Last week, Myanmar’s civilian leader, Daw Aung San Suu Kyi, resolutely ignored the facts and vigorously defended the unjust convictions. With the United Nations General Assembly gathering soon, it’s time to harness the facts to secure our reporters’ freedom, as per an international media report.
In an interview ahead of the release of a 400-page report on alleged “genocidal” crimes, Australian lawyer Chris Sidoti said that Nobel laureate Ms Suu Kyi could not escape responsibility for failing to act over the violence.
The report, by three independent experts including Mr Sidoti, provides the UN Human Rights Council in Geneva with harrowing details of mass killings and rape by Myanmar’s military that prompted more than 700,000 Rohingyas to flee to Bangladesh last year.
These Myanmar reporters risked all in the tyrannical culture of Myanmar to report factually and accurately.
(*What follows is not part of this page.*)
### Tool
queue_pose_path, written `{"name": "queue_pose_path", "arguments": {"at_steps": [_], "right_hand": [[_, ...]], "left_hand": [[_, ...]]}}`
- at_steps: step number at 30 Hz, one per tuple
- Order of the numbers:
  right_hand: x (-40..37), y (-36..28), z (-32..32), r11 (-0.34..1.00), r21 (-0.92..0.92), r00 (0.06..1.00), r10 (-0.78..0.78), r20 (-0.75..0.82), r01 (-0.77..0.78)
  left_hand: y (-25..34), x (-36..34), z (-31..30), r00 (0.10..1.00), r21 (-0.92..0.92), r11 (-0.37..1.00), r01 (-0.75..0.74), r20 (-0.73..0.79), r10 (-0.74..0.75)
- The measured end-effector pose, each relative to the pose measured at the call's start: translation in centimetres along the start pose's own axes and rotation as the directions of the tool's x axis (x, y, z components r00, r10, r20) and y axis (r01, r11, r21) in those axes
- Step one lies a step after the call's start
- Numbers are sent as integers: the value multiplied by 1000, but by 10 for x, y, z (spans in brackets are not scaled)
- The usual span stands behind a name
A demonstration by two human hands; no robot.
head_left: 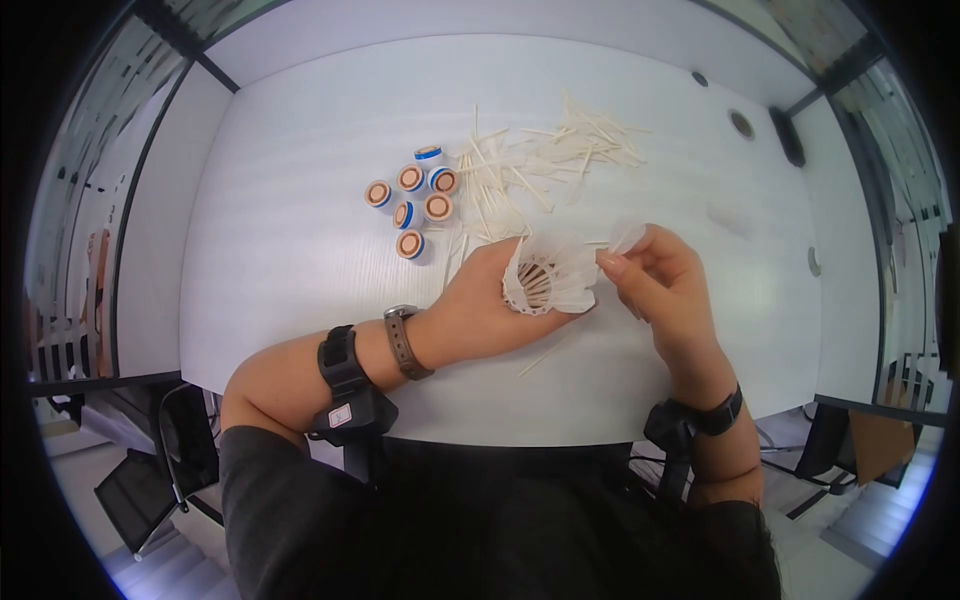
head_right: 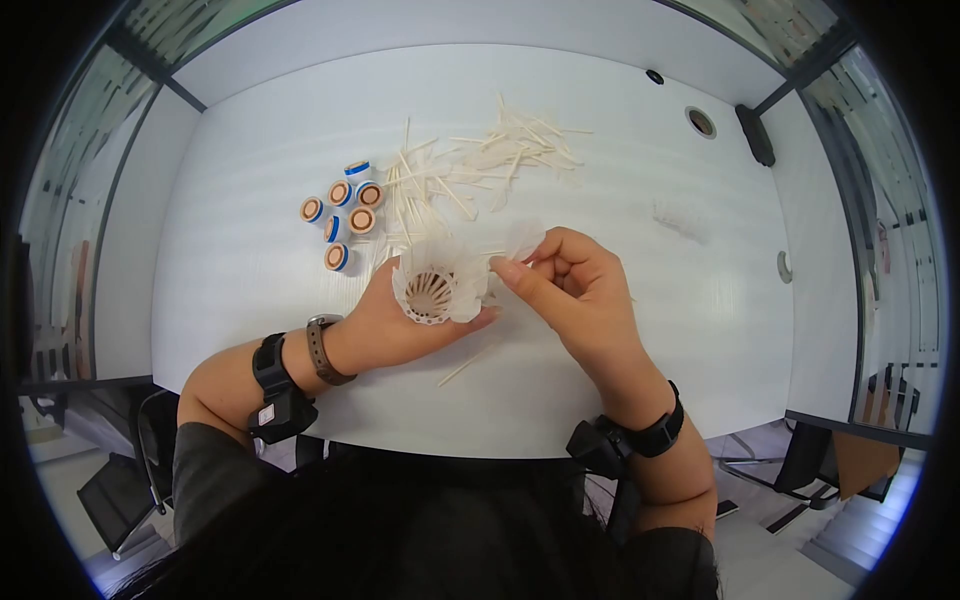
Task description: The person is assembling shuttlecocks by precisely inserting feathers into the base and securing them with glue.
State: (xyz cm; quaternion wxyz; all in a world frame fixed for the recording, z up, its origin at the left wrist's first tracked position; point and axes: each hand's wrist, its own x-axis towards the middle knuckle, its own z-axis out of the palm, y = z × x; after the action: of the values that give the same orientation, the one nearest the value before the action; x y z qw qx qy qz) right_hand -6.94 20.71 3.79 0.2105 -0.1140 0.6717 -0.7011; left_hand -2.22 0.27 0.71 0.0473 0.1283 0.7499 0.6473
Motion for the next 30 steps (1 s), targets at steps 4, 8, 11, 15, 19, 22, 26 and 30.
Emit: {"name": "queue_pose_path", "arguments": {"at_steps": [4, 8, 11, 15, 19, 22, 26, 30], "right_hand": [[2, 2, -4, 996, 83, 999, -24, -36, 27], [2, 3, -7, 996, 79, 999, -25, -40, 28], [1, 0, -2, 996, 84, 996, -28, -82, 34], [1, -3, 0, 996, 6, 995, -88, -51, 88], [-1, 0, -1, 989, 18, 989, -149, 10, 149], [-4, -4, 2, 986, -45, 987, -160, 20, 161], [-2, -4, 8, 962, -161, 972, -232, -43, 223], [-2, -1, 7, 912, -306, 952, -303, -51, 274]], "left_hand": [[9, 0, -5, 997, -34, 998, 62, 57, -60], [0, -1, -3, 999, -72, 997, -28, 26, 30], [-6, -3, -3, 1000, -144, 989, -21, -26, 17], [-4, -6, -4, 998, -168, 986, 22, -55, -31], [-6, -6, -5, 997, -125, 992, -9, -78, 0], [-9, -6, -2, 989, -79, 995, -62, -137, 51], [-21, -5, -2, 981, -75, 985, -158, -125, 147], [-24, -6, -8, 978, -6, 980, -201, -63, 200]]}}
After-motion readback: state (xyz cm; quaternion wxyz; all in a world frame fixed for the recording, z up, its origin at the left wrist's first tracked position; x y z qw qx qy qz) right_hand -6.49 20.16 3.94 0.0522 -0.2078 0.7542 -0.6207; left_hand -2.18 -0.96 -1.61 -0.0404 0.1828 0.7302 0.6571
The overwhelming evidence is, rather, that the police planted the documents in question on the journalists, whose only intent was to report truthfully–and therefore their trial and imprisonment were a farce.
The three-person United Nations panel named Myanmar’s army chief, Senior General Min Aung Hlaing, last month as one of six top commanders who should stand trial in an international court for crimes against humanity.
When an UN report calls for an overhaul of the military and for constitutional reforms to end its dominance we can see the true power of the Myanmar army, which considers Suu Kyi as its chosen puppet and thus does what it pleases.
Years of systematic abuse of the Rohingyas are now coming to light as the systematic abuse that they had to face from the local administration and the army has finally been brought to the light by the brave work of the reporters, among others. The Tatmadaw can no longer deny their crimes before the world. Journalism has done right; it inspires reforms and gives hope.
What is most important to condemn about Myanmar is not just punishing the two reporters from Reuter working in Myanmar, it is the unprecedented brutalities committed by the military junta on Muslim minority. The country is so uncivilised so inhuman that it is useless to talk about press freedom. In terms of brutalities of dictatorship Myanmar is much worse than any other dictatorship anywhere.
We salute the brave reporters, though citizens of Myanmar, showed enormous courage in exposing the genocide committed by their government against Rohingyas.
The world should come down hard on the Myanmar’s savage military junta to make them know how unfit they are for the modern civilised world. We expect the world press to raise their strong voices for putting an end to military junta for saving the people of Myanmar.
Such a brutal force is getting stronger for creating problems in other countries. Bangladesh itself is a victim of aggression by way of pushing their own people into our country and we are burdened with the crisis some ten lakhs Rohingya Muslims. The choice left for Bangladesh appears to be a military confrontation.
Our anxious warning to the world is unless the Myanmar’s powerful war machinery built under the crazy military junta is contained in time, it will pose a serious threat for peace in the region. Peaceful Myanmar does not need such a powerful war machine. Myanmar is, in this sense, a more dangerous country than even North Korea.